Here's basically how I have it set up now:
def process_data(data):
# do processing
return processed
def run_processor(data_key):
if redis_client.exists(f"{data_key}_processed", f"{data_key}_processing") > 0:
return
redis_client.set(f"{data_key}_processing", 1)
data = redis_client.get(data_key)
processed = process_data(data_key)
redis_client.set({f"{data_key}_processed": processed})
redis_client.delete(f"{data_key}_processing")
@app.route("start/data/processing/endpoint")
def handle_request():
Thread(target=run_processor, args=data_key).start()

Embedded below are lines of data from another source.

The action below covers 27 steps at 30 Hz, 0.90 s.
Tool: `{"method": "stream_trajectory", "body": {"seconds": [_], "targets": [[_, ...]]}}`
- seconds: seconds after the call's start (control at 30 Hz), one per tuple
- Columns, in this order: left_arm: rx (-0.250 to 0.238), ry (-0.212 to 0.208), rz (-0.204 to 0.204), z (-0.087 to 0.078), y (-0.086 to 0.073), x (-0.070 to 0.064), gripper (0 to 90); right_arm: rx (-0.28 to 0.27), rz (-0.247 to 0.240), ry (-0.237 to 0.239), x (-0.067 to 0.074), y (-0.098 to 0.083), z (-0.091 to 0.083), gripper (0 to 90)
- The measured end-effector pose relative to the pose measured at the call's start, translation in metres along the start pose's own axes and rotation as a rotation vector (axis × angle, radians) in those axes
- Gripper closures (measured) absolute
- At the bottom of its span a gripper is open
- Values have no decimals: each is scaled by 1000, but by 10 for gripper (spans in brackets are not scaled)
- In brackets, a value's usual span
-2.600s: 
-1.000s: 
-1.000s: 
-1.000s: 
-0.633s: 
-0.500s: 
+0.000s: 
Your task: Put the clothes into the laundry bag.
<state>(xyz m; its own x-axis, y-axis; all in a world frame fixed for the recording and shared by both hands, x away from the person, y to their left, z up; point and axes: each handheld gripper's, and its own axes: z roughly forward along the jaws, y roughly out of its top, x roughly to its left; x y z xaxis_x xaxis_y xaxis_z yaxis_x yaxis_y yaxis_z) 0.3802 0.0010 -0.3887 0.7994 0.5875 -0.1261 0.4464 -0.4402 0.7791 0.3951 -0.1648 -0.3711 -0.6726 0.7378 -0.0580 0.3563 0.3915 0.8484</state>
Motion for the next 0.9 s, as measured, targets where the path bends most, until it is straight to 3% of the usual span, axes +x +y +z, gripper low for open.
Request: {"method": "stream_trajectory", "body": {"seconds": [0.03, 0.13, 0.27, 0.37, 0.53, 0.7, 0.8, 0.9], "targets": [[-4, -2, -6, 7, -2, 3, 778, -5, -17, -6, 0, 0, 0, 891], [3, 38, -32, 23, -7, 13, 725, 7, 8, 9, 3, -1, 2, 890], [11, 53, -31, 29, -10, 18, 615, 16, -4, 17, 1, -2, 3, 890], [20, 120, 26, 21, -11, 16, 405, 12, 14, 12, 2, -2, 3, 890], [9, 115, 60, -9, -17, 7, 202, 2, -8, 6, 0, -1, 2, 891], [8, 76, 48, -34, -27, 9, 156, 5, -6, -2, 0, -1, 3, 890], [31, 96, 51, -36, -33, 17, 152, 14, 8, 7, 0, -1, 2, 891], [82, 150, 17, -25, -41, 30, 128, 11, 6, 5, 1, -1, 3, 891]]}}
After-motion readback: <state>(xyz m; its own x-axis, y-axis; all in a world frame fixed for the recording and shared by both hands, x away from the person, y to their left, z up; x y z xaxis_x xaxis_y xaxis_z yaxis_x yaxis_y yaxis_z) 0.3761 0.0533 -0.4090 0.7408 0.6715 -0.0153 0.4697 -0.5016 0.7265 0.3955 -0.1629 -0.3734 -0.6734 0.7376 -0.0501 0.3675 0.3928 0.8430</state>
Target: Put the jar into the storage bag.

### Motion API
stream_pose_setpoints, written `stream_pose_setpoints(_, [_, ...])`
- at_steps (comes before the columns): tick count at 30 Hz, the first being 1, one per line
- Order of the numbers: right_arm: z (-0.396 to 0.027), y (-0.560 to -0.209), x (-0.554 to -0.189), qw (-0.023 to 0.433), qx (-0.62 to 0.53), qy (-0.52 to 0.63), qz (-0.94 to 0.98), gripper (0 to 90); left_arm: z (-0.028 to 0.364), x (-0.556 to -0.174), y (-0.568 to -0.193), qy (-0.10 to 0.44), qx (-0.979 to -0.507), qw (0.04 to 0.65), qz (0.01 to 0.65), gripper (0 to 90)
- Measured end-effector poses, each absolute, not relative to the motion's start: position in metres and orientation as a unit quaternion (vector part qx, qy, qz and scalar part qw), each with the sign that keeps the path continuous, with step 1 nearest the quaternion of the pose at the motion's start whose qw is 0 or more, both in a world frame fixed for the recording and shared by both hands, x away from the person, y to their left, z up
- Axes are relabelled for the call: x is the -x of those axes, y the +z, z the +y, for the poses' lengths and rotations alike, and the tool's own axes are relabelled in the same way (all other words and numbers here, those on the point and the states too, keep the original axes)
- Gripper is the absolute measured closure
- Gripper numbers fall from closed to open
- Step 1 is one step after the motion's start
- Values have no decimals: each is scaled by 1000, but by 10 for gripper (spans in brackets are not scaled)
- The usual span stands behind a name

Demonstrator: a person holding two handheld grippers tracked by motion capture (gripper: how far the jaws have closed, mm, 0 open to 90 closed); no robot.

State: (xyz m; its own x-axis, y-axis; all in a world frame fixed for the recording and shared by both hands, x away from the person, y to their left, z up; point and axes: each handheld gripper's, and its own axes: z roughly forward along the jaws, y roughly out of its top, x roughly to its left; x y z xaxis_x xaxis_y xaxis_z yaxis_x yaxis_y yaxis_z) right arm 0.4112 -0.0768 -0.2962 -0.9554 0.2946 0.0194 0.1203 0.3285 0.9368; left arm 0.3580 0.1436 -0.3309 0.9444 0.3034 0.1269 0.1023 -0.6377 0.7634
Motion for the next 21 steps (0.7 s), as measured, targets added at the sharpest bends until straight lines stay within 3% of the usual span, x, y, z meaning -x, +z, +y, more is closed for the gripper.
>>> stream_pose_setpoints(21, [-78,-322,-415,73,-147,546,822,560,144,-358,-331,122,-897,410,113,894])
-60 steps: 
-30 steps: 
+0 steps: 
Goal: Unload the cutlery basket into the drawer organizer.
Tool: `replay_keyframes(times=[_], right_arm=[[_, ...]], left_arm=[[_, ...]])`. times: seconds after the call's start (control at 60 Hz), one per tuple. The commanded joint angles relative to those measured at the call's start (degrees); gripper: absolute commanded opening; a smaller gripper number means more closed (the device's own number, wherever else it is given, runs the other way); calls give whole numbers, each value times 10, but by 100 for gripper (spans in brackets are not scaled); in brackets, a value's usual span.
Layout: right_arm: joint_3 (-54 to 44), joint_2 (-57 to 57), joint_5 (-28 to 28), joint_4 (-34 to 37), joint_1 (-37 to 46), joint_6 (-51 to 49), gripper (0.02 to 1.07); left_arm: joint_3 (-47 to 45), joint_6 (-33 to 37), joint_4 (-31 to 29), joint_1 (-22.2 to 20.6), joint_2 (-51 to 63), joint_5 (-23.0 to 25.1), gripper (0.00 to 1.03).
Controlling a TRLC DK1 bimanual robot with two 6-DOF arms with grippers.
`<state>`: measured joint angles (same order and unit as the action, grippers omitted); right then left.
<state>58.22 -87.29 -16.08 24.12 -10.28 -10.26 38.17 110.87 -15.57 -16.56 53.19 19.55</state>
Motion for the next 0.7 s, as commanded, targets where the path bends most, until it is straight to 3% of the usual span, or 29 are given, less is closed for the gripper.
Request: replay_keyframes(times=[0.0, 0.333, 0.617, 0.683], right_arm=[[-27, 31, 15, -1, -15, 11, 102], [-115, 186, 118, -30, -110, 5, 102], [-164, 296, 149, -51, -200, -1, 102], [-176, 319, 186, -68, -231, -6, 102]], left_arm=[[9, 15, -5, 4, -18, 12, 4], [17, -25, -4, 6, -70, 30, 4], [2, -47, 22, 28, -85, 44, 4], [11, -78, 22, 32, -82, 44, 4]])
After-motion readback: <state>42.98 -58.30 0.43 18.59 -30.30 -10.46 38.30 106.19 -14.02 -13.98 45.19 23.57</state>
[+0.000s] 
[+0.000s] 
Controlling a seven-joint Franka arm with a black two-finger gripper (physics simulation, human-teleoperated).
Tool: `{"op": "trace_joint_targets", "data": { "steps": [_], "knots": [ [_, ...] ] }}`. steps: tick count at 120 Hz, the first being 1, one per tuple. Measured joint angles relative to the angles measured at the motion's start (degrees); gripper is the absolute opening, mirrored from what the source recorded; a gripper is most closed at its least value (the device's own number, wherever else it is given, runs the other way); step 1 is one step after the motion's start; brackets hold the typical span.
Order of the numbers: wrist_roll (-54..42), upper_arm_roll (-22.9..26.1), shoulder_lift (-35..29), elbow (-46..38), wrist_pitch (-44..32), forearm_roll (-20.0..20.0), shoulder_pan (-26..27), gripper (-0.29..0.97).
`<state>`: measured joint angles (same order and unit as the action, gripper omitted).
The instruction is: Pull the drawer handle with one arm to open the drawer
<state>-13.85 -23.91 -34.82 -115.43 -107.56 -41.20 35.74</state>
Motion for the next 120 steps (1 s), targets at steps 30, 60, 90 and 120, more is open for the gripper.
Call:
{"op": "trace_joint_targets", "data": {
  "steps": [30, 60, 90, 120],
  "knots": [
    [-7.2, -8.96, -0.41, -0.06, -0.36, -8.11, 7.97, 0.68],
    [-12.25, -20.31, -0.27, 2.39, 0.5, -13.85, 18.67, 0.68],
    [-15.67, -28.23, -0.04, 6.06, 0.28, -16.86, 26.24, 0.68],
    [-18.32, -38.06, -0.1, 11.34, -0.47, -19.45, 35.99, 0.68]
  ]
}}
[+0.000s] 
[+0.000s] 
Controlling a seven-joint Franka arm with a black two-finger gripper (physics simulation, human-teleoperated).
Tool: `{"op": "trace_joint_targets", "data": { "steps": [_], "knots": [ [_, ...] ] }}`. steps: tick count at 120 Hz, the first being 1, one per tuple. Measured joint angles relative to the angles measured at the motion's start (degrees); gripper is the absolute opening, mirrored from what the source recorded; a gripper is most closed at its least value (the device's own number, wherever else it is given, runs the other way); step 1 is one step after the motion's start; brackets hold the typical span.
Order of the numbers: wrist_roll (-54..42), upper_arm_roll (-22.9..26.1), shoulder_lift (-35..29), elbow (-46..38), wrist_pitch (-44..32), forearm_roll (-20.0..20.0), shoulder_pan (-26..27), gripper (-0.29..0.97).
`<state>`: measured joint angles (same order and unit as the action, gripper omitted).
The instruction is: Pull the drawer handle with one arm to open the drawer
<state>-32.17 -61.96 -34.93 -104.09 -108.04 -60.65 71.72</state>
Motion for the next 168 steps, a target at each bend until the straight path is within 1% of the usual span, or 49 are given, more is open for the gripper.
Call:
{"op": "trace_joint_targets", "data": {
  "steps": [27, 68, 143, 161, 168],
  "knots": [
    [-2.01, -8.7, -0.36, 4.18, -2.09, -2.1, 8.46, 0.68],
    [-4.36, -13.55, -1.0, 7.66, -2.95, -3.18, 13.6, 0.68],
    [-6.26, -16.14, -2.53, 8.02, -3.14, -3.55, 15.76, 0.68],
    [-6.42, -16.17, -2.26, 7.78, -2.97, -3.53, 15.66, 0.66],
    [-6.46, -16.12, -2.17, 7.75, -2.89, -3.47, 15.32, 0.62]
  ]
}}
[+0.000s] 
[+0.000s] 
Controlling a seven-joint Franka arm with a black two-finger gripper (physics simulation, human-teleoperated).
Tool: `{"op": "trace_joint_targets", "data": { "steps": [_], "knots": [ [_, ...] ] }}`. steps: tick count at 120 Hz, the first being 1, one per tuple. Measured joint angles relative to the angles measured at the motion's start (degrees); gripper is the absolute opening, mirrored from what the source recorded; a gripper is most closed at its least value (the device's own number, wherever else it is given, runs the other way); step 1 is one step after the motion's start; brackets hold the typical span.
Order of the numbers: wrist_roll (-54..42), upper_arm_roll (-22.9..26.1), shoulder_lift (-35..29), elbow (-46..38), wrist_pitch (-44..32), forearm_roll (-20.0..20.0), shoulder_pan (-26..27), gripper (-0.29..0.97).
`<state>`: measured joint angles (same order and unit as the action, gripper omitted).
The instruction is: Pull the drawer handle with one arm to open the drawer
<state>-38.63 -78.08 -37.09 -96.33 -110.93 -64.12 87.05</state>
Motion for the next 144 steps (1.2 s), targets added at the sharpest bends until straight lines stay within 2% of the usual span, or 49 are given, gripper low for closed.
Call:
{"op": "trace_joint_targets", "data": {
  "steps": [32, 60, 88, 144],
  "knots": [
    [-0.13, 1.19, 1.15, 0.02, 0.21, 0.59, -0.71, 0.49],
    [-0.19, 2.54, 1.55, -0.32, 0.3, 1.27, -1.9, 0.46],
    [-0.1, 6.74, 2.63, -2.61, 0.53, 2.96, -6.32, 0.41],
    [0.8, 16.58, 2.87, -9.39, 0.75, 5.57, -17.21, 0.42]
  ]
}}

return jsonify(successful=True)
The idea is that I can call the handle_request
endpoint as many times as I want and it will only run if the data is not processed and there isn't any other process already running, regardless of which pod is running it. One flaw I've already noticed is that the process could fail and leave f'{data_key}_processing'
in place. I could fix that by adding and refreshing a timeout, but it feels hacky to me. Additionally, I don't have a good way to "check in" on a process which is currently running.
If there are any useful resources or even just terms I could google the help would be much obliged.